**Try it**
Return only that part of the material below which starts with the line containing "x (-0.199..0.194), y" and goes on through the line containing "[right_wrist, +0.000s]", restated exactly.

**Data excerpt**
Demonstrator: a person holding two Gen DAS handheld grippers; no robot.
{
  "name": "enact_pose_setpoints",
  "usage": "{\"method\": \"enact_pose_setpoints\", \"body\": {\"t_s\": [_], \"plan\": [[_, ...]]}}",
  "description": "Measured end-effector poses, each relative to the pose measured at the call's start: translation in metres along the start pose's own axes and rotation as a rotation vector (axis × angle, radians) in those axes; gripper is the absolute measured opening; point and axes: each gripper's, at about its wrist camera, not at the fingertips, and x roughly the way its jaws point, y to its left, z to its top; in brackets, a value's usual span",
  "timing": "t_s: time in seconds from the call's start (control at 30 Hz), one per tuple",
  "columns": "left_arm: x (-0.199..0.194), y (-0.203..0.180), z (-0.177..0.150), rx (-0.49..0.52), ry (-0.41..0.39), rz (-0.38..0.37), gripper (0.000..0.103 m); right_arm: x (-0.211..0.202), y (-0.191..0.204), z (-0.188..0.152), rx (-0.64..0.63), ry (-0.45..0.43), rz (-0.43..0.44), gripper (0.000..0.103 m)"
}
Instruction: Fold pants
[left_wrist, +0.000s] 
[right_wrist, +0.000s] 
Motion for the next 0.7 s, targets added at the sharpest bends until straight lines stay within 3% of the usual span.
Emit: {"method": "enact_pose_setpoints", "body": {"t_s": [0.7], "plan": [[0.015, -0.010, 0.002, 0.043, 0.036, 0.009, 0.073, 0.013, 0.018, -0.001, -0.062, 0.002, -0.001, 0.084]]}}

**Answer for this exercise**
  "columns": "left_arm: x (-0.199..0.194), y (-0.203..0.180), z (-0.177..0.150), rx (-0.49..0.52), ry (-0.41..0.39), rz (-0.38..0.37), gripper (0.000..0.103 m); right_arm: x (-0.211..0.202), y (-0.191..0.204), z (-0.188..0.152), rx (-0.64..0.63), ry (-0.45..0.43), rz (-0.43..0.44), gripper (0.000..0.103 m)"
}
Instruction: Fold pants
[left_wrist, +0.000s] 
[right_wrist, +0.000s] 

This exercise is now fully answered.